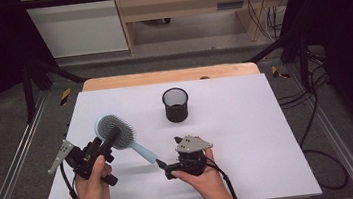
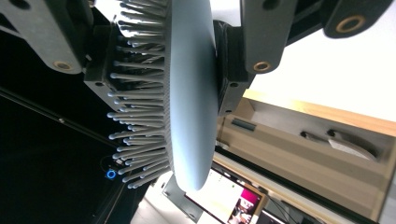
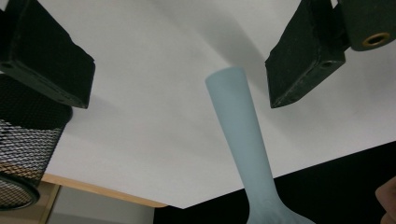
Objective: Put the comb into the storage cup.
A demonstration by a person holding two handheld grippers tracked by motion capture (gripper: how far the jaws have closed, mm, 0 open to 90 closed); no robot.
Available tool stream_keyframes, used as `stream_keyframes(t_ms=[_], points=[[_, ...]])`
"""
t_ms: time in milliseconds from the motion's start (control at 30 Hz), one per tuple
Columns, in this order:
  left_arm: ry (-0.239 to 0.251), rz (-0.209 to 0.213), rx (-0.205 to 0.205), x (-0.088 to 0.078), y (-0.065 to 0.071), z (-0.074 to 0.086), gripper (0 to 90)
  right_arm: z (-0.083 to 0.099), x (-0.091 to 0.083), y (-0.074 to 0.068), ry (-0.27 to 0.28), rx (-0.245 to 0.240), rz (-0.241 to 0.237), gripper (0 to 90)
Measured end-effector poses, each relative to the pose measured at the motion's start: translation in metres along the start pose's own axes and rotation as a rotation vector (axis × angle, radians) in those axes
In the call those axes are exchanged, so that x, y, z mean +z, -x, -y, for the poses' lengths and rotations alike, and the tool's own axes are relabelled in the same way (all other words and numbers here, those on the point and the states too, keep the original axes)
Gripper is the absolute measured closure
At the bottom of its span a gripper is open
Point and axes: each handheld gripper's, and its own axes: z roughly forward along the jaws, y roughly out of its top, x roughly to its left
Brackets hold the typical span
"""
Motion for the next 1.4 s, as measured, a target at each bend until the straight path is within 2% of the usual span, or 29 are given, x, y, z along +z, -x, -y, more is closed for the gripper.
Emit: stream_keyframes(t_ms=[200, 367, 533, 667, 733, 867, 967, 1067, 1267, 1400], points=[[0.017, -0.028, 0.023, -0.004, -0.003, -0.004, 51.7, -0.004, -0.006, 0.012, 0.004, 0.015, -0.002, 6.8], [0.021, -0.031, 0.024, -0.005, -0.004, -0.006, 51.6, -0.006, -0.02, 0.023, -0.026, -0.032, 0.026, 7.4], [0.021, -0.036, 0.037, -0.005, -0.004, -0.007, 51.6, 0.006, -0.052, 0.048, -0.009, -0.041, 0.089, 7.2], [0.022, -0.042, 0.052, -0.005, -0.004, -0.007, 51.6, 0.02, -0.082, 0.069, 0.037, -0.053, 0.161, 5.7], [0.02, -0.045, 0.064, -0.004, -0.004, -0.006, 51.6, 0.027, -0.091, 0.076, 0.062, -0.062, 0.186, 5.5], [0.011, -0.046, 0.083, -0.004, -0.002, -0.005, 51.6, 0.042, -0.103, 0.09, 0.1, -0.017, 0.22, 4.9], [0.009, -0.043, 0.084, -0.002, -0.002, -0.004, 51.5, 0.043, -0.109, 0.096, 0.112, 0.016, 0.231, 5.5], [0.007, -0.034, 0.079, 0.0, -0.001, -0.003, 51.6, 0.042, -0.111, 0.098, 0.126, 0.03, 0.253, 6.2], [-0.004, -0.02, 0.082, 0.005, 0.004, 0.002, 51.5, 0.045, -0.109, 0.1, 0.11, 0.023, 0.257, 6.4], [-0.027, 0.004, 0.104, 0.008, 0.012, 0.005, 51.4, 0.044, -0.112, 0.1, 0.117, 0.016, 0.259, 6.3]])
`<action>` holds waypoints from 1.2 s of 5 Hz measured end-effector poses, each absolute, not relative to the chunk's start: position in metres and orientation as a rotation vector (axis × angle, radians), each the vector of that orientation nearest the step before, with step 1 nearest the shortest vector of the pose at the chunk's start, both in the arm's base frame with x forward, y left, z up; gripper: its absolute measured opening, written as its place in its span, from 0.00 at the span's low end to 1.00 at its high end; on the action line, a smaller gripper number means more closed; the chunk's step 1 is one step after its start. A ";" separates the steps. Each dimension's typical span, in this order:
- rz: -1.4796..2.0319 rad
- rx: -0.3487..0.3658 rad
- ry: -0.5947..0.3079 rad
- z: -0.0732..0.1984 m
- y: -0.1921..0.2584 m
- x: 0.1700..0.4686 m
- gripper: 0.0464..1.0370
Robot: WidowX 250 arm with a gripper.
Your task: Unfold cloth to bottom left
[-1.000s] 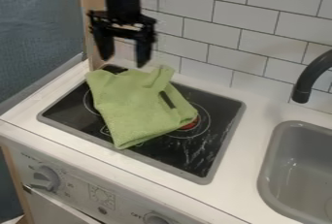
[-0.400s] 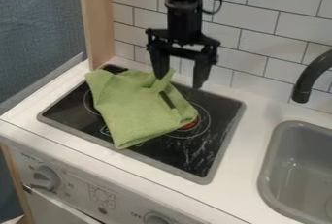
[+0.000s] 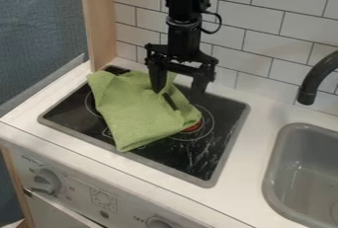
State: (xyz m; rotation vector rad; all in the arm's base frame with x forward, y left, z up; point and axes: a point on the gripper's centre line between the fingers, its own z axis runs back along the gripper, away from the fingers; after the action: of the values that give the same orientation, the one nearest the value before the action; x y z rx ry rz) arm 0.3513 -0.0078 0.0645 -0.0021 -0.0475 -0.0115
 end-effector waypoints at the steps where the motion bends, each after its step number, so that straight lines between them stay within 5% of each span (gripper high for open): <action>1: 0.000 0.013 -0.033 0.060 -0.006 0.346 0.96; 3: -0.006 0.016 -0.007 0.047 -0.005 0.343 0.90; 5: 0.004 0.013 -0.017 0.046 -0.006 0.344 0.33; 6: 0.015 0.013 -0.011 0.042 -0.006 0.340 0.16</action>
State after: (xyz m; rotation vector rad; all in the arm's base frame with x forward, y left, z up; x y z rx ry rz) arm 0.3403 -0.0058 0.0422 0.0126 -0.0112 0.0149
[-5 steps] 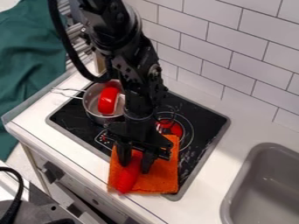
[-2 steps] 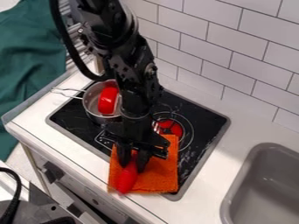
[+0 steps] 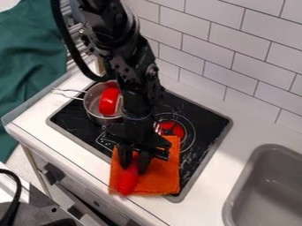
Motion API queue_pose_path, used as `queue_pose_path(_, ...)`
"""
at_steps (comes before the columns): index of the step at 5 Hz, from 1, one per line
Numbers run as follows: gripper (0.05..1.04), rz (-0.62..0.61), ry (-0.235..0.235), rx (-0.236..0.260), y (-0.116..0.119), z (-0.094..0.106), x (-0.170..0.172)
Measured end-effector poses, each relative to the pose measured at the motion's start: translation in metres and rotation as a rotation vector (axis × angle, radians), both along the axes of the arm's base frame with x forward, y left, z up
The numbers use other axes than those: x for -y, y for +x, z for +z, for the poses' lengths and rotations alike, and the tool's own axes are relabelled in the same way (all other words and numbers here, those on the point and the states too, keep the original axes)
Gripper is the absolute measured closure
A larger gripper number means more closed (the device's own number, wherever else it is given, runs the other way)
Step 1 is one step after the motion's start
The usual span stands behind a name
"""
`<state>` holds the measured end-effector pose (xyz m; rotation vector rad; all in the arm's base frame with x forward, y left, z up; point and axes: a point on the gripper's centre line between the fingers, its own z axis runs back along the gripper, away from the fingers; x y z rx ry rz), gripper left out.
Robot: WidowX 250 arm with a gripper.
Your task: Deplacer la fourchette au dessous de l objet orange
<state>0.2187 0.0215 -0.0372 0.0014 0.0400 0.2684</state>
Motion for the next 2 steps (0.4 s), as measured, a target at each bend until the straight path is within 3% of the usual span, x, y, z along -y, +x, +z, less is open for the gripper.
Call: queue_pose_path(2, 0.768, -0.079, 0.014, 0.150, 0.015, 0.060, 0.000)
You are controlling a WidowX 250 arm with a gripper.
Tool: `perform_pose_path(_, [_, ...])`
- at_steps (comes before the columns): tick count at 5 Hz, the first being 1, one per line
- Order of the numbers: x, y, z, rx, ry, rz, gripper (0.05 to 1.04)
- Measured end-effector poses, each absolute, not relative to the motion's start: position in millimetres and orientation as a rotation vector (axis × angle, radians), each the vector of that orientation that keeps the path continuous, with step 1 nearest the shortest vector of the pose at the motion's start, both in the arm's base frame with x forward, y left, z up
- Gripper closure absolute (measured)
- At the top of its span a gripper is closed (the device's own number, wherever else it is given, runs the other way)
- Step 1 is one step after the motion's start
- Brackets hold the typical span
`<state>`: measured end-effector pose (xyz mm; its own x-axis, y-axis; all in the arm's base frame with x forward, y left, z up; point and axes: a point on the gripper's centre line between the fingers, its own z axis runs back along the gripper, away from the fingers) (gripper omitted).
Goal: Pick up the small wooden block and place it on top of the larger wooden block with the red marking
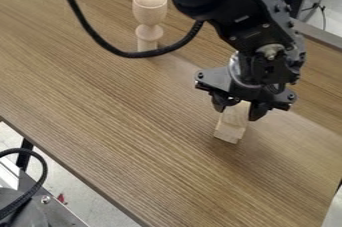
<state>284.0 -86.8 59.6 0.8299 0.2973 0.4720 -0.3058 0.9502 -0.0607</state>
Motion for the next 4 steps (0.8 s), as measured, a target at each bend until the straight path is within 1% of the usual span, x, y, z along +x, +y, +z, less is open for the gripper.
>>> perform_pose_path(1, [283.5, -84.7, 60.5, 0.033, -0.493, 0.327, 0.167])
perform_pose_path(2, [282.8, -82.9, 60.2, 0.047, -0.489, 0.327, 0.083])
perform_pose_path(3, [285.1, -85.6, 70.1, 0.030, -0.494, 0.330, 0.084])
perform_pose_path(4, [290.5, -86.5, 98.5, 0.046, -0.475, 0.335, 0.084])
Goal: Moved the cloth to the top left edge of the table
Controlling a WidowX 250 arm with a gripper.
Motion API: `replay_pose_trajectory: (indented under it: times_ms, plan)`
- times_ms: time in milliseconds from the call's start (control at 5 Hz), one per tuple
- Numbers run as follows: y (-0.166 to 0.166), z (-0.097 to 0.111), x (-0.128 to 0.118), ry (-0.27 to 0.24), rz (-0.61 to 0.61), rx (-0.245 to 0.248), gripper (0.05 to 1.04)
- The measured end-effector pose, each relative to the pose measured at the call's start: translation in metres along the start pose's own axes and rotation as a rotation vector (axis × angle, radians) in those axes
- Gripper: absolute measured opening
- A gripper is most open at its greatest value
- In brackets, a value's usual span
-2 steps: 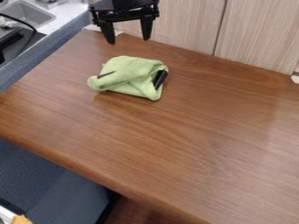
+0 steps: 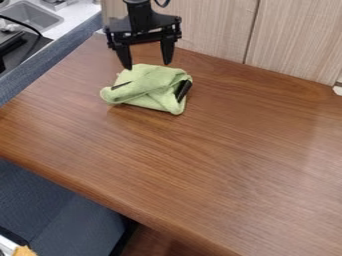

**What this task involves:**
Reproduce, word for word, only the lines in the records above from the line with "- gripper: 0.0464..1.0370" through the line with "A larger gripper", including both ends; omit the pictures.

**Written solution:**
- gripper: 0.0464..1.0370
Robot: WidowX 250 arm with a gripper.
Your task: Unfold cloth to bottom left
[-1.000s] 
[-0.400s] 
[+0.000s] 
State: (xyz m; rotation vector rad; all in the arm's base frame with x forward, y left, z up; point and axes: a point on the gripper's centre line between the fingers, its own z axis runs back along the gripper, away from the fingers; after the action: of the values that give the same orientation, the one nearest the value before the action; x y z rx ry rz) arm 0.3513 -0.0078 0.0645 -0.0021 -0.0475 -0.0115
 end-effector waypoints at the steps where the motion bends, each after its step number, so that straight lines between them stay within 5% of each span (gripper high for open): <action>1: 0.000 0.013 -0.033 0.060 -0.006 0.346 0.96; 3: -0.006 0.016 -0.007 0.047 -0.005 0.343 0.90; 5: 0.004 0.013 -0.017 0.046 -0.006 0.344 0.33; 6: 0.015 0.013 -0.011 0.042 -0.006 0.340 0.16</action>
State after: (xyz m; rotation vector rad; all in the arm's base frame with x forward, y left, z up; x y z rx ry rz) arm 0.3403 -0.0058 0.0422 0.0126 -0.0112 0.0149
[-5 steps] 
[-2 steps] 
[+0 steps] 
Motion API queue_pose_path, used as `queue_pose_path(_, ...)`
"""
at_steps (comes before the columns): index of the step at 5 Hz, from 1, one per line
Numbers run as follows: gripper (0.05..1.04), rz (-0.62..0.61), ry (-0.235..0.235), rx (-0.236..0.260), y (-0.116..0.119), z (-0.094..0.106), x (-0.170..0.172)
Measured end-effector poses, each relative to the pose measured at the motion's start: translation in metres and rotation as a rotation vector (axis × angle, radians), both along the axes of the arm's base frame with x forward, y left, z up
The numbers use other axes than those: x for -y, y for +x, z for +z, for the poses' lengths and rotations alike, and the tool's own axes are relabelled in the same way (all other words and numbers here, those on the point and the states too, keep the original axes)
Gripper is the absolute measured closure
A larger gripper number means more closed (the device's own number, wherever else it is given, runs the other way)

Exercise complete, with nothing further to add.